GIVEN DATA Block Start
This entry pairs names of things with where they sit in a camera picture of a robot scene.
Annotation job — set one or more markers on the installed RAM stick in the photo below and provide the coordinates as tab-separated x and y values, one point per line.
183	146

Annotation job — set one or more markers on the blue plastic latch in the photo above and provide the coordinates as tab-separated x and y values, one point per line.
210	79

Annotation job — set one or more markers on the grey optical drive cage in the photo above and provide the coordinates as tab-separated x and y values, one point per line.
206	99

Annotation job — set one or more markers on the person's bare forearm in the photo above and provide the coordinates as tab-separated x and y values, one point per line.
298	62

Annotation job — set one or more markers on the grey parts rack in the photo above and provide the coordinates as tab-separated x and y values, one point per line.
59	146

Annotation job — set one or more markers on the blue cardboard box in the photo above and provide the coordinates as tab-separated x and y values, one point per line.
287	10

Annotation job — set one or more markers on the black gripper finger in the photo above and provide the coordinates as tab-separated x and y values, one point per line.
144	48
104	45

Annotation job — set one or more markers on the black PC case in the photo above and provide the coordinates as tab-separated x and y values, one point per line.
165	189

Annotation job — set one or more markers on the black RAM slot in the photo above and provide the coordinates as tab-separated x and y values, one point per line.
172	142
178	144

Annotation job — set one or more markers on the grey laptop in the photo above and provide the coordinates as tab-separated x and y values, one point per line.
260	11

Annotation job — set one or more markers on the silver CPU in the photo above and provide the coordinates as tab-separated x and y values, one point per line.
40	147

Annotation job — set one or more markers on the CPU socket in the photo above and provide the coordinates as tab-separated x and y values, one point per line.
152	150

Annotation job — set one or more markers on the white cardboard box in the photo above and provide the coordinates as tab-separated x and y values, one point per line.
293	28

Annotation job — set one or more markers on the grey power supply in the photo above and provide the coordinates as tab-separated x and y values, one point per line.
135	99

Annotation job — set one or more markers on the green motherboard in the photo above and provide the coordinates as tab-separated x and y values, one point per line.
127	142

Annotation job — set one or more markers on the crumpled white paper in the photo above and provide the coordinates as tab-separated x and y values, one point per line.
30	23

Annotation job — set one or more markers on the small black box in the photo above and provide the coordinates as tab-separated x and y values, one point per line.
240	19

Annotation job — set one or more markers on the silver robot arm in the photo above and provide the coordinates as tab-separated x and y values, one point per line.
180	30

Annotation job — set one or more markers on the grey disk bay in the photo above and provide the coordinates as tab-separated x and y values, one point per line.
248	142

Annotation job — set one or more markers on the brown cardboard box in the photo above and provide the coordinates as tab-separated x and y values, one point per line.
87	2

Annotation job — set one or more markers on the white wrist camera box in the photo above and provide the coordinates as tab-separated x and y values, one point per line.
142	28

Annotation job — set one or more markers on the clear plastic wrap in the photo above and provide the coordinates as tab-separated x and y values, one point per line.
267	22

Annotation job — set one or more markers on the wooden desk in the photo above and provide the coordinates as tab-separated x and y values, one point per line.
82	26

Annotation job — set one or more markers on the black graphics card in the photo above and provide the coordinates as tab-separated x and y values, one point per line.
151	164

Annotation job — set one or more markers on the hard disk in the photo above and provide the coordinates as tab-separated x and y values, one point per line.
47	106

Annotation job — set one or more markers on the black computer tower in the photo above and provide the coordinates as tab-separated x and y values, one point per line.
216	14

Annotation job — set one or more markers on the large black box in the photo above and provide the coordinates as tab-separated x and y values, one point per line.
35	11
GIVEN DATA Block End
WHAT YOU HAVE TO DO: Each entry above needs to be retyped exactly as it appears.

REPLY TO THE TASK:
This entry pairs names of things with where they sit in a camera picture of a robot scene.
Annotation job — set one or more markers on the installed RAM stick in the photo below and provide the coordinates as tab-separated x and y values, one point per line.
183	146

Annotation job — set one or more markers on the blue plastic latch in the photo above and provide the coordinates as tab-separated x and y values, one point per line.
210	79

Annotation job — set one or more markers on the grey optical drive cage in the photo above and provide the coordinates as tab-separated x and y values, one point per line.
206	99

Annotation job — set one or more markers on the person's bare forearm in the photo above and provide the coordinates as tab-separated x and y values, one point per line.
298	62

Annotation job — set one or more markers on the grey parts rack in the photo above and provide the coordinates as tab-separated x and y values, one point per line.
59	146

Annotation job — set one or more markers on the blue cardboard box in the photo above and provide the coordinates as tab-separated x and y values, one point per line.
287	10

Annotation job — set one or more markers on the black gripper finger in the photo above and provide the coordinates as tab-separated x and y values, one point per line.
144	48
104	45

Annotation job — set one or more markers on the black PC case in the photo above and provide the coordinates as tab-separated x and y values, one point per line.
165	189

Annotation job — set one or more markers on the black RAM slot in the photo above and provide the coordinates as tab-separated x and y values, one point per line.
172	142
178	144

Annotation job — set one or more markers on the grey laptop in the photo above and provide the coordinates as tab-separated x and y values, one point per line.
260	11

Annotation job — set one or more markers on the silver CPU in the photo above and provide the coordinates as tab-separated x and y values, one point per line.
40	147

Annotation job — set one or more markers on the CPU socket in the photo above and provide the coordinates as tab-separated x and y values, one point per line.
152	150

Annotation job — set one or more markers on the white cardboard box in the photo above and provide the coordinates as tab-separated x and y values, one point per line.
293	28

Annotation job — set one or more markers on the grey power supply in the photo above and provide the coordinates as tab-separated x and y values, one point per line.
135	99

Annotation job — set one or more markers on the green motherboard in the photo above and provide the coordinates as tab-separated x and y values, one point per line.
127	142

Annotation job — set one or more markers on the crumpled white paper in the photo above and provide the coordinates as tab-separated x and y values, one point per line.
30	23

Annotation job — set one or more markers on the small black box in the photo above and provide the coordinates as tab-separated x and y values, one point per line.
240	19

Annotation job — set one or more markers on the silver robot arm in the photo above and provide the coordinates as tab-separated x and y values, one point per line.
180	30

Annotation job — set one or more markers on the grey disk bay in the photo above and provide the coordinates as tab-separated x and y values, one point per line.
248	142

Annotation job — set one or more markers on the brown cardboard box in the photo above and provide the coordinates as tab-separated x and y values, one point per line.
87	2

Annotation job — set one or more markers on the white wrist camera box in the photo above and provide the coordinates as tab-separated x and y values, one point per line.
142	28

Annotation job — set one or more markers on the clear plastic wrap in the photo above and provide the coordinates as tab-separated x and y values, one point per line.
267	22

Annotation job — set one or more markers on the wooden desk in the photo above and provide the coordinates as tab-separated x and y values, one point per line.
82	26

Annotation job — set one or more markers on the black graphics card in the photo above and provide the coordinates as tab-separated x and y values, one point per line.
151	164

Annotation job — set one or more markers on the hard disk in the photo above and provide the coordinates as tab-separated x and y values, one point per line.
47	106

Annotation job — set one or more markers on the black computer tower in the photo above and provide the coordinates as tab-separated x and y values, one point per line.
216	14

Annotation job — set one or more markers on the large black box in the photo above and provide the coordinates as tab-separated x and y values, one point per line.
35	11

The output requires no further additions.